Then get a start with a new breed, buy at least four sittings of eggs in a single season, paying not over $2.00 per sitting. Keep all the pullets and a half dozen of the best cockerels. The next spring pen these pullets up with the best cockerels, and use none but eggs from this pen for hatching. That fall sell all of the young cockerels and all the old scrub hens. The second spring the two old roosters from the original purchased eggs are used with the general flock. From this time on the entire flock is pure bred and should remain so.
Each year when the chicks are about six or eight weeks old pick out the largest, most vigorous male chick from each brood. Mark these by clipping the web of the foot or putting on leg bands. From those so marked the breeding cockerels for the next season are later selected. When you pick the good cockerels pick out all runty looking pullets and cut off the last joint of the hind toe. These runts are later to be eaten or sold. The more surplus chicks raised, the more strictly can the selection be made.

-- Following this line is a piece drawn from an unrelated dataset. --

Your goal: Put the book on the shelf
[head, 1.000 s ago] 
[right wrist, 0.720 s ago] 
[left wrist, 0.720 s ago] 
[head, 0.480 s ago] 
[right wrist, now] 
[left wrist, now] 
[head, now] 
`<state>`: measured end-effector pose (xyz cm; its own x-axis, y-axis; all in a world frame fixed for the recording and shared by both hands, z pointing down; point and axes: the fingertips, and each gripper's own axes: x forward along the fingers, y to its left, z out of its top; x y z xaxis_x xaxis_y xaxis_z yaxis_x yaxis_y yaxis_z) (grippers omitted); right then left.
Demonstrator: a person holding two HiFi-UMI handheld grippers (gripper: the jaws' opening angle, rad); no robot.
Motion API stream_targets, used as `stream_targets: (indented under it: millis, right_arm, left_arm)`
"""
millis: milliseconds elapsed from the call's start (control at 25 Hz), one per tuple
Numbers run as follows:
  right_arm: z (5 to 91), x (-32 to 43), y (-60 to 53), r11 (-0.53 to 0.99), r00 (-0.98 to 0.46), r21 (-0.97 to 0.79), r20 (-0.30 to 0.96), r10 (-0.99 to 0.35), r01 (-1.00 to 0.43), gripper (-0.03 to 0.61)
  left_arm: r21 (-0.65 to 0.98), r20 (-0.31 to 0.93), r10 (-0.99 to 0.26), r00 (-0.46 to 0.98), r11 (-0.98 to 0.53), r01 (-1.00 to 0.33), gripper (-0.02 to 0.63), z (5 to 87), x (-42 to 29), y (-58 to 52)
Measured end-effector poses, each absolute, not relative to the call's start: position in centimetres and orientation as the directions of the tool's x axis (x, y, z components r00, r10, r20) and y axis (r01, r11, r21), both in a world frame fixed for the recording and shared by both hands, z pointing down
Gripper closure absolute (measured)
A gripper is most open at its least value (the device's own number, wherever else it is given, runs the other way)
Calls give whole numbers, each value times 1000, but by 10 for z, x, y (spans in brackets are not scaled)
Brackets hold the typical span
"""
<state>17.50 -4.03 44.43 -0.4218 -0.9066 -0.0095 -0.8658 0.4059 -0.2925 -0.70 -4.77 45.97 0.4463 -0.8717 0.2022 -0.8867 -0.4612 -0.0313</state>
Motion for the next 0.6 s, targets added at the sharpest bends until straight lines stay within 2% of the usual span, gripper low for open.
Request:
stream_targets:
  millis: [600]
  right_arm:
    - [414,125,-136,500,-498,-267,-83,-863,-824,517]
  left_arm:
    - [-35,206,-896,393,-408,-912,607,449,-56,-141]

This system of picking the best cockerel from each brood and discarding the poorest pullets is the most practical method known of building up a vigorous, quick growing and early laying strain.
When we allow the entire flock of many different ages to grow up before the selection is made it is impossible to select intelligently.
Every third or fourth year an extra cock bird may be purchased provided you are sure you are getting a specimen from a better flock than your own. Swapping roosters or eggs every year is poor policy. If your neighbor has better stock than you, get his blood pure and sell off your own, but do not keep a barnyard full of scrubs who can trace their ancestry to every flock in the neighborhood.
Keep Only Workers.
On many farms few eggs are gathered from October to January. This is a season when eggs bring the best prices. To secure eggs at this season, the first requisite is that the pullets be hatched between the first of March and the middle of May, or, in the case of Leghorns, between the first of April and the first of June. Pullets hatched later than these dates are a source of expense during the fall and early winter. On the other hand, it is an unnecessary waste of effort to hatch pullets before the dates mentioned, because, if hatched too early, they will molt in the fall and stop laying the same as old hens.
Pullets must be well fed and cared for if expected to develop in the time allowed. As they begin to show signs of maturity they should be gotten into permanent quarters. If allowed to begin laying while roosting in coops or in trees they will be liable to quit when changed to new quarters. If possible the coops should be gradually moved toward the hen-house and the pullets gotten into quarters without excitement or confinement. The poultry-house should have an ample circulation of fresh air. Young stock that have been roosting in open coops are liable to catch cold if confined in tight houses.